**Data block**:
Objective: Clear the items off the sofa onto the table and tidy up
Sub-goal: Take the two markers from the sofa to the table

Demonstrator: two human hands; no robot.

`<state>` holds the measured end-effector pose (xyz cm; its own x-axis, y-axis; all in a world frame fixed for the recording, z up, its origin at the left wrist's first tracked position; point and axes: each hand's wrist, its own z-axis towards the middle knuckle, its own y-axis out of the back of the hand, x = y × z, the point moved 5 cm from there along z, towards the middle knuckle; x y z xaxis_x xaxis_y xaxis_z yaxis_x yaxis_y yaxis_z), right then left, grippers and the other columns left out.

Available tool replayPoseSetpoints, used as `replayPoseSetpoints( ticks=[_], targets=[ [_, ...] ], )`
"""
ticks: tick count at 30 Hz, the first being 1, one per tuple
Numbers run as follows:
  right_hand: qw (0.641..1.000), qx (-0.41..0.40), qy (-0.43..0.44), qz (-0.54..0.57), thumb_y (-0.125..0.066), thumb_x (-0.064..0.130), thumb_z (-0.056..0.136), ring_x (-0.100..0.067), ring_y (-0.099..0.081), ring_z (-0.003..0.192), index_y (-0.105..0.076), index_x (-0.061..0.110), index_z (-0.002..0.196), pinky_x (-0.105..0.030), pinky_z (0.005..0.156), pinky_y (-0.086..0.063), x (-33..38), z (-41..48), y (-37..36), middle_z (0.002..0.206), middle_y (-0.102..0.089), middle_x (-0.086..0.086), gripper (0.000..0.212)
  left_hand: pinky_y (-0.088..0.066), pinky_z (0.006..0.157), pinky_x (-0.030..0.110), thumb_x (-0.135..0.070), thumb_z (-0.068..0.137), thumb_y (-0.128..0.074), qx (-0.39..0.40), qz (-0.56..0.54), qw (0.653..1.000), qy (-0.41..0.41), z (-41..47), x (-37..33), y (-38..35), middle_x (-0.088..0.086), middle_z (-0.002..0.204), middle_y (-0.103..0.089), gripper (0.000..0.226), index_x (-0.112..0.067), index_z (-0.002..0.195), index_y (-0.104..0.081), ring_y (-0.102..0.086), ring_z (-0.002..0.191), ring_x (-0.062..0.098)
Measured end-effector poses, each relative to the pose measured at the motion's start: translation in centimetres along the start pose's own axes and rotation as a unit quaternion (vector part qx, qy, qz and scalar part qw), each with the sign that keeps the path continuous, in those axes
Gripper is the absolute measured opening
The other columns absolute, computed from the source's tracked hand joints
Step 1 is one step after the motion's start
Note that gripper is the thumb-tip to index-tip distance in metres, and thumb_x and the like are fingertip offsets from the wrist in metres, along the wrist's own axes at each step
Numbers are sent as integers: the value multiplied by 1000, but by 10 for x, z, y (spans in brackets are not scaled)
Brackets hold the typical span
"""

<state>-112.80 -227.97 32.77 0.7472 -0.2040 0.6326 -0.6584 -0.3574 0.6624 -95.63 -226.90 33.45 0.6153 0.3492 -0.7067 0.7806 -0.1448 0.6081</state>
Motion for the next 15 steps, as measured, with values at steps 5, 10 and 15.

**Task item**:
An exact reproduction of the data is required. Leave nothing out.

**Task response**:
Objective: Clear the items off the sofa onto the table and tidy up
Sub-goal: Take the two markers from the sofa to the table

Demonstrator: two human hands; no robot.

`<state>` holds the measured end-effector pose (xyz cm; its own x-axis, y-axis; all in a world frame fixed for the recording, z up, its origin at the left wrist's first tracked position; point and axes: each hand's wrist, its own z-axis towards the middle knuckle, its own y-axis out of the back of the hand, x = y × z, the point moved 5 cm from there along z, towards the middle knuckle; x y z xaxis_x xaxis_y xaxis_z yaxis_x yaxis_y yaxis_z), right then left, grippers and the other columns left out.

Available tool replayPoseSetpoints, used as `replayPoseSetpoints( ticks=[_], targets=[ [_, ...] ], )`
"""
ticks: tick count at 30 Hz, the first being 1, one per tuple
Numbers run as follows:
  right_hand: qw (0.641..1.000), qx (-0.41..0.40), qy (-0.43..0.44), qz (-0.54..0.57), thumb_y (-0.125..0.066), thumb_x (-0.064..0.130), thumb_z (-0.056..0.136), ring_x (-0.100..0.067), ring_y (-0.099..0.081), ring_z (-0.003..0.192), index_y (-0.105..0.076), index_x (-0.061..0.110), index_z (-0.002..0.196), pinky_x (-0.105..0.030), pinky_z (0.005..0.156), pinky_y (-0.086..0.063), x (-33..38), z (-41..48), y (-37..36), middle_z (0.002..0.206), middle_y (-0.102..0.089), middle_x (-0.086..0.086), gripper (0.000..0.212)
  left_hand: pinky_y (-0.088..0.066), pinky_z (0.006..0.157), pinky_x (-0.030..0.110), thumb_x (-0.135..0.070), thumb_z (-0.068..0.137), thumb_y (-0.128..0.074), qx (-0.39..0.40), qz (-0.56..0.54), qw (0.653..1.000), qy (-0.41..0.41), z (-41..47), x (-37..33), y (-38..35), middle_x (-0.088..0.086), middle_z (-0.002..0.204), middle_y (-0.103..0.089), gripper (0.000..0.226), index_x (-0.112..0.067), index_z (-0.002..0.195), index_y (-0.104..0.081), ring_y (-0.102..0.086), ring_z (-0.002..0.191), ring_x (-0.062..0.098)
Measured end-effector poses, each relative to the pose measured at the motion's start: translation in centimetres along the start pose's own axes and rotation as a unit quaternion (vector part qx, qy, qz and scalar part qw), each with the sign that keeps the path continuous, in those axes
Gripper is the absolute measured opening
The other columns absolute, computed from the source's tracked hand joints
Step 1 is one step after the motion's start
Note that gripper is the thumb-tip to index-tip distance in metres, and thumb_x and the like are fingertip offsets from the wrist in metres, along the wrist's own axes at each step
Numbers are sent as integers: the value multiplied by 1000, but by 10 for x, z, y (spans in brackets are not scaled)
Brackets hold the typical span
"""

<state>-112.80 -227.97 32.77 0.7472 -0.2040 0.6326 -0.6584 -0.3574 0.6624 -95.63 -226.90 33.45 0.6153 0.3492 -0.7067 0.7806 -0.1448 0.6081</state>
Motion for the next 15 steps, as measured, with values at steps 5, 10 and 15.

No further answer will be given.